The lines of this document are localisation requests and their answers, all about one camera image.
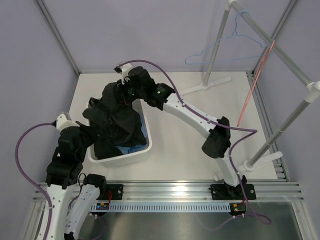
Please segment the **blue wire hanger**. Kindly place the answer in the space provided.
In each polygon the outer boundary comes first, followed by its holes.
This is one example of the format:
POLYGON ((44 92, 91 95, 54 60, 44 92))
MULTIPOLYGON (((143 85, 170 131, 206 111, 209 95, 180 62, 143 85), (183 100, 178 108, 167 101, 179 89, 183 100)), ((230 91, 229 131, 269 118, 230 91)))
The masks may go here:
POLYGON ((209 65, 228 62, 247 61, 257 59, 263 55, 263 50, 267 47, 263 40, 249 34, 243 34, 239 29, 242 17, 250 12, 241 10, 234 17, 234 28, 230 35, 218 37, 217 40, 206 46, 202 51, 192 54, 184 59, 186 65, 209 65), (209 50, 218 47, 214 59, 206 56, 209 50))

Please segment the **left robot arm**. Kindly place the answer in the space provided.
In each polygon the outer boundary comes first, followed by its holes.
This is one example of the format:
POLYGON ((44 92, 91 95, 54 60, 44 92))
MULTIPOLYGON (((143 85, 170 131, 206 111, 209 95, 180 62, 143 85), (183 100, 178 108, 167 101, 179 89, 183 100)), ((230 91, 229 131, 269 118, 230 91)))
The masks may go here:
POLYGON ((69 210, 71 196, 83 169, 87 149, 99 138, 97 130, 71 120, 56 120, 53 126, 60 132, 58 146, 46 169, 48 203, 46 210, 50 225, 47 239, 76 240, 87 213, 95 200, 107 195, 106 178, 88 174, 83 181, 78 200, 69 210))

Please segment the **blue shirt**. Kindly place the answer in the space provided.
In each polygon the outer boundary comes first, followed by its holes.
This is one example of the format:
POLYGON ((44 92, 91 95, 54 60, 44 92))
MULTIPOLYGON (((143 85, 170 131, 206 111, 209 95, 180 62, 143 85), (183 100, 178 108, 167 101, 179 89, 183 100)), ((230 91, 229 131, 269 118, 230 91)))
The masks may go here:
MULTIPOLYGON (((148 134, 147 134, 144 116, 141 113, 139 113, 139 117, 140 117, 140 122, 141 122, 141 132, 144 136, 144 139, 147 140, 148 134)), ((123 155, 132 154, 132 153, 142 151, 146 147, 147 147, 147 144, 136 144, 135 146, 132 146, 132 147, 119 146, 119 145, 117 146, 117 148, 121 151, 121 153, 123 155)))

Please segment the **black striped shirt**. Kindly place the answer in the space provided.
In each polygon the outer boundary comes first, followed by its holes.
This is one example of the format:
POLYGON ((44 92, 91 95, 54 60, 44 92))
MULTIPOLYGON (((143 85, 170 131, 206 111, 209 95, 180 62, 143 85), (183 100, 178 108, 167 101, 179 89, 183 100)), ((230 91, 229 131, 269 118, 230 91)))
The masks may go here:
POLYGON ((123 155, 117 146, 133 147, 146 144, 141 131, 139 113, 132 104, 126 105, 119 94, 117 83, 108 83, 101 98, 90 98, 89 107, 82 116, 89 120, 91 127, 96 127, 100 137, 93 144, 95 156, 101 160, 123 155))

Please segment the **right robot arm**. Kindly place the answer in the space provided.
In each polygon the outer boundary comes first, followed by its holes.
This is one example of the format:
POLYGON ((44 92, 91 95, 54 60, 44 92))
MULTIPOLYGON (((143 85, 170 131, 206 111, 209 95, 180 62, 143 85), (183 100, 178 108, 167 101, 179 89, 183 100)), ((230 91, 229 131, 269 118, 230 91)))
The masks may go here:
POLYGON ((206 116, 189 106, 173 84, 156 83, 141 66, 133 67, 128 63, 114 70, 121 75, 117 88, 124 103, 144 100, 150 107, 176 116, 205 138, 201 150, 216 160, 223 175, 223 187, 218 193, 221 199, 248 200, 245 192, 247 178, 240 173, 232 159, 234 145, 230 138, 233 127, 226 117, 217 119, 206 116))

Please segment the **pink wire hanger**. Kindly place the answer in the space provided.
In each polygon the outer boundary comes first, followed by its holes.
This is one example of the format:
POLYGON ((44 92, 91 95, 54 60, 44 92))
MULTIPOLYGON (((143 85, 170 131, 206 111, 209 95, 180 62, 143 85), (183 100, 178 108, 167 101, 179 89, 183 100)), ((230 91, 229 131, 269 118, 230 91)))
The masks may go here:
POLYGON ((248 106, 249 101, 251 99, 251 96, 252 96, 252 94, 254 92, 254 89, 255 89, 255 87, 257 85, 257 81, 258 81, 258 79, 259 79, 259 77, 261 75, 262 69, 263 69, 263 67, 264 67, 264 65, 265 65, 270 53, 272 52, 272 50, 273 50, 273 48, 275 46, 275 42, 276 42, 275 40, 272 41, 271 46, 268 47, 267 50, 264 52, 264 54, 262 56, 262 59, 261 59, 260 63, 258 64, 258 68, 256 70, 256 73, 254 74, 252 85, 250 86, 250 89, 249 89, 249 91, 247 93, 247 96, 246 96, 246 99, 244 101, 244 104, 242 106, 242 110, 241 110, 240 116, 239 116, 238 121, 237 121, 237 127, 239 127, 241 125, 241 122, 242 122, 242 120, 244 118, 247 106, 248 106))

» EXERCISE PROMPT
Report every line of the records that contains the word "robot".

» ANSWER SECTION
Please segment the **left robot arm**. Kindly place the answer in the space provided.
Please segment the **right robot arm**. Kindly place the answer in the space provided.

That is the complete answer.